Украинская зима

Мы все втроём вышли. Я взял чемодан.

Юрчику, любый, будь ласка, бережи себе, – привстав на цыпочки, жена обняла меня и поцеловала.

Приятная лёгкая грусть защемила мне сердце. Поцелуи во время прощания на вокзале – это всё, что остаётся от юношеской влюблённости. В рутине семейной жизни поцелуи, увы, незаметно теряют своё романтическое содержание и становятся лишь частью секса.

– Гудбай, сынок. Береги маму, – мы с Давидом пожали друг другу руки, и я пошёл к зданию.

– Папа, подожди! – услышал я сзади. Подошедший Давид слегка смутился, будто бы собирался раскрыть мне какую-то великую тайну. Наконец он вытащил из кармана джинсов и протянул мне что-то, зажатое в кулаке. – Это талисман. Он очень сильный, он мне помогал не раз. Возьми его с собой. Он и тебе поможет.

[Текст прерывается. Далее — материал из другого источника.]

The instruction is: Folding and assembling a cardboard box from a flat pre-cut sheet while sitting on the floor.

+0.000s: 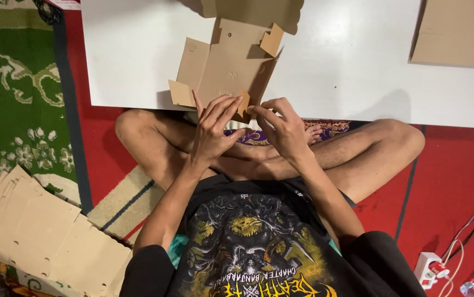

Сын сунул мне в руку что-то металлическое. Это была маленькая бронзовая шестиконечная звезда на цепочке.

 

Зона повышенной турбулентности

 

В самолёте всегда легче и приятнее размышлять о своей жизни. Почему? Ответ, в общем-то, прост. Самолёт выводит тебя из круга повседневности в буквальном смысле, удаляет тебя физически на невероятное расстояние, ещё и отрывает от земли на тысячи километров. И у тебя уже нет никакой возможности немедленно вернуться назад. Зато такой процесс полного физического удаления побуждает человека посмотреть на свою жизнь более объективно и объёмно, в различных измерениях времени и пространства. Могут открыться и новые грани, и ответы на давно назревшие вопросы, станет понятно, как в цепочке событий прошлое привело к настоящему. И что делать дальше.

Зачем же я летел в Киев? Воевать? Нет, этого и в мыслях не было. У меня семья – жена и сын, есть работа – даже две, учёба – докторская диссертация, планы. Живи я всё это время в Киеве, не стань я гражданином Америки, кто знает, как сложилась бы моя жизнь. Гадать нечего, что было бы. Быть может, я с Давидом вместе пошёл бы в тероборону, как поступил мой друг Андрей, – вместе со своим 20-летним сыном с первых дней войны записался в ТРО. После того как русских отогнали от Киева, Андрей вернулся домой, а его 20-летний Максим остался в армии. Недавно Максимку отправили под Бахмут – там, говорят, сейчас самое пекло.

Иногда я думаю, останься я в Украине и если бы там родился мой сын, тогда он сейчас собирался бы не со своей гёрлфренд Лорейн кататься на лыжах в горах на севере штата Нью-Йорк, а ехал бы на войну под Бахмут.

Но судьба давно увела меня из Украины, и я не чувствовал за собой долга идти и проливать кровь за ту страну.